The Sentinal newspaper’s opinion continues: “The English philosopher Thomas Hobbes, who in 1652 described life in a ‘state of nature’ as ‘solitary, poor, nasty, brutish and short.’ Those are the five best known and most cruel adjectives to warn mankind against selfishness and intolerance.”

Writer Kurt Vonnegut called this Republican Party selfishness and intolerance: “sociopathic indifference.”

In other words, I’ve got mine, you get yours, and to heck with everyone else.

Republican Party leadership cannot be truthful about their quest to destroy the social contract because to do so would be a political suicide. To destroy public education, the New Deal of FDR, the Great Society programs of LBJ, or pick any government program such as Social Security, Medicare, Medicaid, food stamps, middle class tax breaks and all are targeted for destruction by GOP leadership.

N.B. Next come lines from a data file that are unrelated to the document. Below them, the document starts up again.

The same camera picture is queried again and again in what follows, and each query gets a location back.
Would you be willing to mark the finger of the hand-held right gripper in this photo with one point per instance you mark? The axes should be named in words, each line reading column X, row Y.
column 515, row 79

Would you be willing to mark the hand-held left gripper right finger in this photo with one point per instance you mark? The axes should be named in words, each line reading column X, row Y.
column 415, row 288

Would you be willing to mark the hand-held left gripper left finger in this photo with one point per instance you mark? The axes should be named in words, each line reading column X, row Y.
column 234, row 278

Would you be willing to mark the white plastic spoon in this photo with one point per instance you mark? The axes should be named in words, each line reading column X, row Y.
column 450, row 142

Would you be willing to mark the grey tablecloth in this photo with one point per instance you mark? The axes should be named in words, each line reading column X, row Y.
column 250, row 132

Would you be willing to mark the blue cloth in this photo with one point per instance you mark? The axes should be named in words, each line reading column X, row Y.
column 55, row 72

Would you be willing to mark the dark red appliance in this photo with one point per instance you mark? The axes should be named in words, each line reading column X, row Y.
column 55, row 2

Krugman opines that this Republican Party madness is the central issue of our time.

Amazingly, in Minnesota, moderates could take back their Republican Party from this madness. The next Republican Party caucus to select delegates to their state convention comes up sooner than you think. You do not need a lot of moderates to take control.

Might I suggest that a Freeborn County moderate Republican announce her Arne Carlson walking subcaucus. The moderates could then choose moderate leaders for their party and go from there.

For example, Chad Brown, the former Republican Party co-chairman from Polk County, Iowa, recently left his post and joined the independents because no one from his party’s leadership stood up to the “hateful comments” by Republican Party congressman Steve King. Brown said his party’s “war on science and common sense,” coupled with Congressman King’s calling young immigrants drug mules, just became too much. I guess he just could no longer tolerate this madness.

Dr. Krugman describes the “wonk gap” coming from Republican Party leadership: “The GOP’s near-complete lack of expertise on anything substantive … the dumbing down extends across the spectrum, from budget issues to national security to poll analysis.”

Krugman remembers it was actually the conservative Heritage Foundation that devised a plan for universal health care, better known today as Obamacare.

Krugman writes: “Modern conservatism has become a sort of cult, very much given to conspiracy theorizing when confronted with inconvenient facts. … This runaway cult controls the House, which gives it immense destructive power — the power, for example, to wreak havoc on the economy by refusing to raise the debt ceiling. And it’s disturbing to realize that this power rests in the hands of men who, thanks to the wonk gap, quite literally have no idea what they’re doing.”

A return to civility by a new Republican Party leadership would be a great benefit to all Americans. Even a great benefit to us Democratic-Farmer-Labor Party progressives.

 

Albert Lea paralegal advocate Ted Hinnenkamp is a member of the Freeborn County DFL Party.